4.認知療法 不安や.うつなどの心理的要因や障害が現れる便秘の患者さんには.患者さんの緊張を取り除き.必要に応じて.抗うつ薬や抗不安薬の治療を行う認知療法が適応となります。
5.手術 重症で持続する便秘の患者さんでは.上記の治療法は効果がなく.重症例では手術が検討されますが.手術症例は慎重に選択されなければなりません。
手術の適応:①典型的な臨床症状を呈し.標準的な保存療法が5年以上奏効しない場合。 (2)大腸伝達検査では.大腸マノメトリーで全大腸または分大腸の伝達遅延や大腸の弱化を確認する。 (3) 大腸の器質的疾患を除外するための定期的な検査。
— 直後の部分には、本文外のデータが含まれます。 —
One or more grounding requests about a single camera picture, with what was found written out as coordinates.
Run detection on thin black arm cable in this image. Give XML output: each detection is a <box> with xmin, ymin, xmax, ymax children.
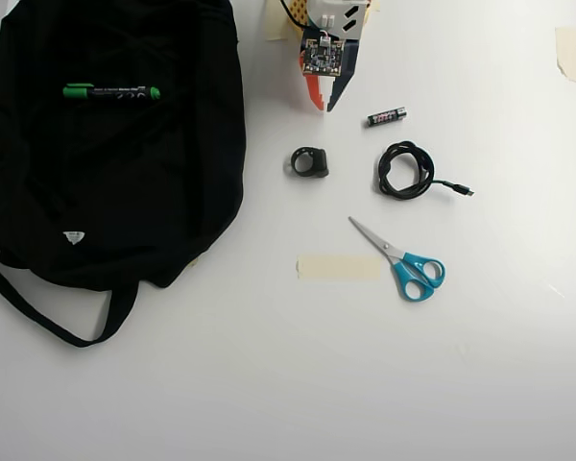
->
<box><xmin>279</xmin><ymin>0</ymin><xmax>309</xmax><ymax>28</ymax></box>

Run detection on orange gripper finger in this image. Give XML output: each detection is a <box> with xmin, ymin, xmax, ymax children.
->
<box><xmin>299</xmin><ymin>54</ymin><xmax>328</xmax><ymax>114</ymax></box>

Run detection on black ring strap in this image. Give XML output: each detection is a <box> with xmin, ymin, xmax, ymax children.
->
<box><xmin>283</xmin><ymin>146</ymin><xmax>330</xmax><ymax>180</ymax></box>

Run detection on torn beige masking tape strip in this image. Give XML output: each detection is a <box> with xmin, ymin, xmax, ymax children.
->
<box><xmin>554</xmin><ymin>26</ymin><xmax>576</xmax><ymax>85</ymax></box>

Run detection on black AAA battery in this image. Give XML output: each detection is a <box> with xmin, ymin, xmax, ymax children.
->
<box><xmin>365</xmin><ymin>108</ymin><xmax>408</xmax><ymax>129</ymax></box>

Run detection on black fabric bag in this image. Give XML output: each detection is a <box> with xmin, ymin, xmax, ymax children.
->
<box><xmin>0</xmin><ymin>0</ymin><xmax>249</xmax><ymax>350</ymax></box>

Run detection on coiled black USB cable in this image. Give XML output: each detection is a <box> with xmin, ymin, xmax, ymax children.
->
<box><xmin>375</xmin><ymin>140</ymin><xmax>476</xmax><ymax>199</ymax></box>

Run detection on camera circuit board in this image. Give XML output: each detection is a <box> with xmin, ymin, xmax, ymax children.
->
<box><xmin>300</xmin><ymin>27</ymin><xmax>348</xmax><ymax>79</ymax></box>

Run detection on long beige masking tape strip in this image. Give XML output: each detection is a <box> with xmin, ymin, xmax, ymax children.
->
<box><xmin>296</xmin><ymin>254</ymin><xmax>383</xmax><ymax>282</ymax></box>

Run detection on yellow perforated base block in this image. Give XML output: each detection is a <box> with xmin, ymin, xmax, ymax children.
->
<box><xmin>284</xmin><ymin>0</ymin><xmax>314</xmax><ymax>38</ymax></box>

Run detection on blue handled scissors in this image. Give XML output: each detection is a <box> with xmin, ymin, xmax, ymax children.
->
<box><xmin>348</xmin><ymin>216</ymin><xmax>446</xmax><ymax>303</ymax></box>

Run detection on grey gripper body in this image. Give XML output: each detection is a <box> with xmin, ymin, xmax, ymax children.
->
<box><xmin>342</xmin><ymin>38</ymin><xmax>362</xmax><ymax>79</ymax></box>

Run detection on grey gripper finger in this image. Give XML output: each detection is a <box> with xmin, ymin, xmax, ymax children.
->
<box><xmin>326</xmin><ymin>75</ymin><xmax>355</xmax><ymax>113</ymax></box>

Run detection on green marker pen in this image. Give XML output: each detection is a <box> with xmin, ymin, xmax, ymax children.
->
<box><xmin>60</xmin><ymin>82</ymin><xmax>163</xmax><ymax>103</ymax></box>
主な手術方法は.機能不全の結腸を切除し.腸を再建する方法です。 現在.大腸全摘術.回腸直腸外側吻合術.大腸亜全摘術.上行結腸・直腸外側吻合術(Jinlingの術式)が一般的に行われています。 便秘患者を対象とした大規模な症例対照研究では.従来の大腸全摘術と比較して.腸の回数.下痢の発生率.手技の満足度.胃腸QOLスコア.Wexner便秘スコア.回復経過が良好であった。 腹腔鏡技術の急速な発展に伴い.近年.腹腔鏡下歯肉切除術は成熟しつつあり.外傷が少ない.出血が少ない.回復が早い.痛みが少ないなど.低侵襲のメリットが多いことから.患者や医師から支持されています。 従来の開腹手術と比較して.腹腔鏡下Jinlingを受けた患者では.術後の食事開始までの時間.入院日数.全合併率が有意に低く.患者の痛みも有意に少なく.有効性は従来の開腹手術と同等であることがわかりました。 したがって.内服治療が有効でない慢性機能性便秘の患者さんには.低侵襲の腹腔鏡手術治療が最適な選択肢となります。
現在.私たちは低侵襲な腹腔鏡ジンリン法を用いて.多くの難治性便秘の患者さんを治しています。
図1 jinlingによる外科的切除の範囲
図2 Jinling法による上行結腸と直腸の後壁の側方吻合術
図3 完成した当院の腹腔鏡下ジンリング手術。 腹腔鏡下で全結腸と直腸後壁を完全に遊離させ.下腹部の小さな横切開から引きずり出すようにして全結腸を摘出する。 結腸と直腸の腸間膜は無傷で.各大腸腸管の血管は腹腔鏡下でHemo-lock vascular clipを用いてクランプし切離したことに注意すること。